Exercise objective: The data should be written out in full, exactly as it stands, and the pictures dropped.

Given data:
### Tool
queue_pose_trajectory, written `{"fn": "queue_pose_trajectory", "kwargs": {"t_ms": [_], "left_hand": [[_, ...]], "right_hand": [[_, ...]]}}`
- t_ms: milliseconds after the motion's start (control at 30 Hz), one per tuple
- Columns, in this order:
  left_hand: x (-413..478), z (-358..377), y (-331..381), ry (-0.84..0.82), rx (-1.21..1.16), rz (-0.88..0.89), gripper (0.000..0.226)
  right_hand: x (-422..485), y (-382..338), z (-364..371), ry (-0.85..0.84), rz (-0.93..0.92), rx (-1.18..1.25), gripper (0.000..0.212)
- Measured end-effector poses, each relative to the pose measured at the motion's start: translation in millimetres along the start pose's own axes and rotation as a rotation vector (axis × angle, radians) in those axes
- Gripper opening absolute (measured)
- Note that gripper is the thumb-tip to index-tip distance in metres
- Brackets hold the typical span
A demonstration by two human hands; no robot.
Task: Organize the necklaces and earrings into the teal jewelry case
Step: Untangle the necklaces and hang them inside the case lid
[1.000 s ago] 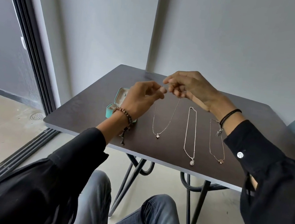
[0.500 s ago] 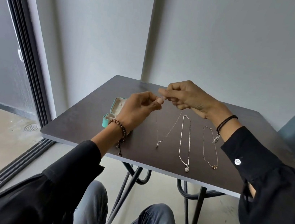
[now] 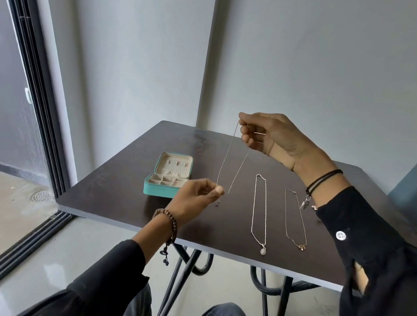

Answer to this exercise:
### Tool
queue_pose_trajectory, written `{"fn": "queue_pose_trajectory", "kwargs": {"t_ms": [_], "left_hand": [[_, ...]], "right_hand": [[_, ...]]}}`
- t_ms: milliseconds after the motion's start (control at 30 Hz), one per tuple
- Columns, in this order:
  left_hand: x (-413..478), z (-358..377), y (-331..381), ry (-0.84..0.82), rx (-1.21..1.16), rz (-0.88..0.89), gripper (0.000..0.226)
  right_hand: x (-422..485), y (-382..338), z (-364..371), ry (-0.85..0.84), rz (-0.93..0.92), rx (-1.18..1.25), gripper (0.000..0.212)
- Measured end-effector poses, each relative to the pose measured at the motion's start: translation in millimetres along the start pose's own axes and rotation as a rotation vector (axis × angle, radians) in those axes
- Gripper opening absolute (measured)
- Note that gripper is the thumb-tip to index-tip distance in metres
- Brackets hold the typical span
A demonstration by two human hands; no robot.
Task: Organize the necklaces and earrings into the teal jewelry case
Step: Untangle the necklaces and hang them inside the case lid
[1.000 s ago] 
[0.500 s ago] 
[now] 

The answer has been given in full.